Ein weiterer einflussreicher Faktor ist der Zeitpunkt der Einnahme. Es ist wissenschaftlich bewiesen, dass in der Schwangerschaft verschiedene pränatale kritische Phasen vorherrschen, in denen sich bestimmte Organe und Strukturen ausbilden und das ungeborene Kind somit noch anfälliger auf Schädigungen reagiert. In den ersten beiden Schwangerschaftswochen würde der Konsum von Alkohol i.d.R. zu einem Abbruch führen, wohingegen der Konsum in den weiteren zwei Monaten der Phase der Embryonalentwicklung zu schweren Missbildungen führt. In der darauffolgenden Fetalzeit hat Alkohol nur noch eine geringere Beeinträchtigung zur Folge (vgl. https://www.spektrum.de/lexikon/psychologie/praenatale-kritische-phasen/11773).
Es lässt sich also festhalten, dass der Konsum von Alkohol in den ersten beiden Schwangerschaftsmonaten den größten Einfluss auf den Embryo hat. Vielen jungen Frauen ist in dieser Zeit allerdings noch gar nicht bewusst, dass sie tatsächlich schwanger sind, was das ganze zu einem größeren Dilemma werden lässt. Verantwortungsbewusster wäre es daher, in regelmäßigen Abständen Tests zu mache oder bei einer möglichen Befruchtung sofort auf Alkohol zu verzichten. In der Realität machen dies allerdings die wenigsten, weswegen die Fetale Alkohol-Spektrumstörung häufiger in der Gesellschaft vorkommt.
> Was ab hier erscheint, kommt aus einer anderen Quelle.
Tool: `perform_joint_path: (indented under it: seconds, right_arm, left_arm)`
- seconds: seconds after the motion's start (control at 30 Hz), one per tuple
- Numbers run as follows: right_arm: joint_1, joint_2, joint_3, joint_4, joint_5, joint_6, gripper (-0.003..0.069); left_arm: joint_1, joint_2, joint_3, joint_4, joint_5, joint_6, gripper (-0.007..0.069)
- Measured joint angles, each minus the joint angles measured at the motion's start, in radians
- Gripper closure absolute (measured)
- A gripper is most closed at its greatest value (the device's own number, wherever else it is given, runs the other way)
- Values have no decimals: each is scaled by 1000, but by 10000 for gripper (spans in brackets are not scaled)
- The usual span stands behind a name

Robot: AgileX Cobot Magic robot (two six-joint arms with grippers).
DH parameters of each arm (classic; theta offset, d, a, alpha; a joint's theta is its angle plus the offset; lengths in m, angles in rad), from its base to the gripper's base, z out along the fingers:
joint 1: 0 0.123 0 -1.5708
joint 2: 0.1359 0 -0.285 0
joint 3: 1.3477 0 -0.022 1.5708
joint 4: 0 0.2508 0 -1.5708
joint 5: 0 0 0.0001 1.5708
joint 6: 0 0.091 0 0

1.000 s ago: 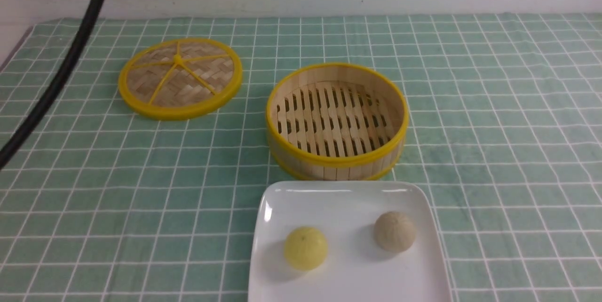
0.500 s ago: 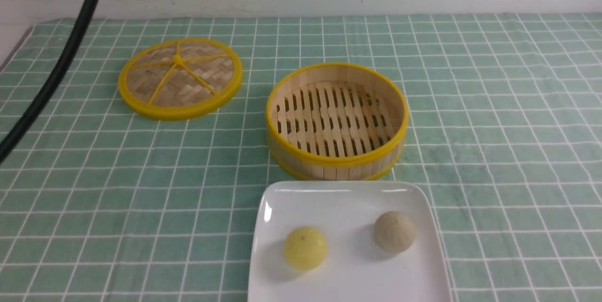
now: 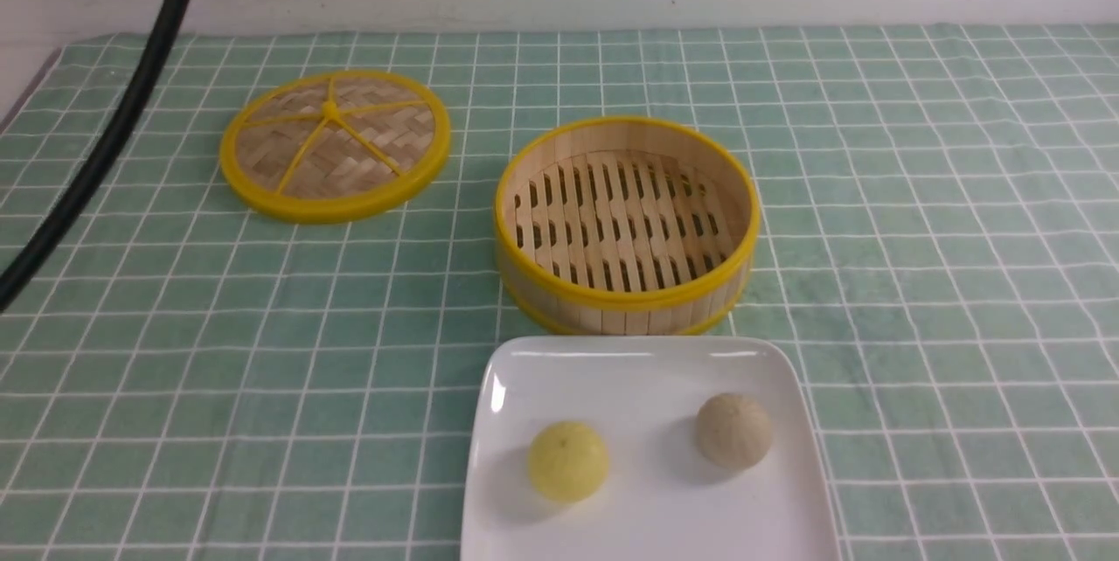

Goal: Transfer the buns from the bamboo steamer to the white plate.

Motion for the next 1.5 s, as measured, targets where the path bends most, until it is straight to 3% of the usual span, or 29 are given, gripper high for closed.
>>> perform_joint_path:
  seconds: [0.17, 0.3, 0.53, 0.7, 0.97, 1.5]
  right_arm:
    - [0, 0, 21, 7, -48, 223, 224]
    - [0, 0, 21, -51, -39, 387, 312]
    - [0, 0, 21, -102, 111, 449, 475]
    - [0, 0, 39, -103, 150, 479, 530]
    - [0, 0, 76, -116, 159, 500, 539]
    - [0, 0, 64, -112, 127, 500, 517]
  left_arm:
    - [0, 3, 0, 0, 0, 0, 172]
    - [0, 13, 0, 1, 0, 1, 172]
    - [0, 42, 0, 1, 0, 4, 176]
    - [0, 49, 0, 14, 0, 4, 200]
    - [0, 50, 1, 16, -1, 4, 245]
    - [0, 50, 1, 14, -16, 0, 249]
Möglicherweise fehlt einigen Menschen auch das Wissen bezüglich der Gefahren, weswegen eine vermehrte flächendeckende Aufklärung vorangetrieben werden sollte. Auch im Hinblick auf unsere spätere Profession als Sonderpädagog:innen tragen wir eine gewisse Verantwortung über diese Spektrum-Störung aufzuklären.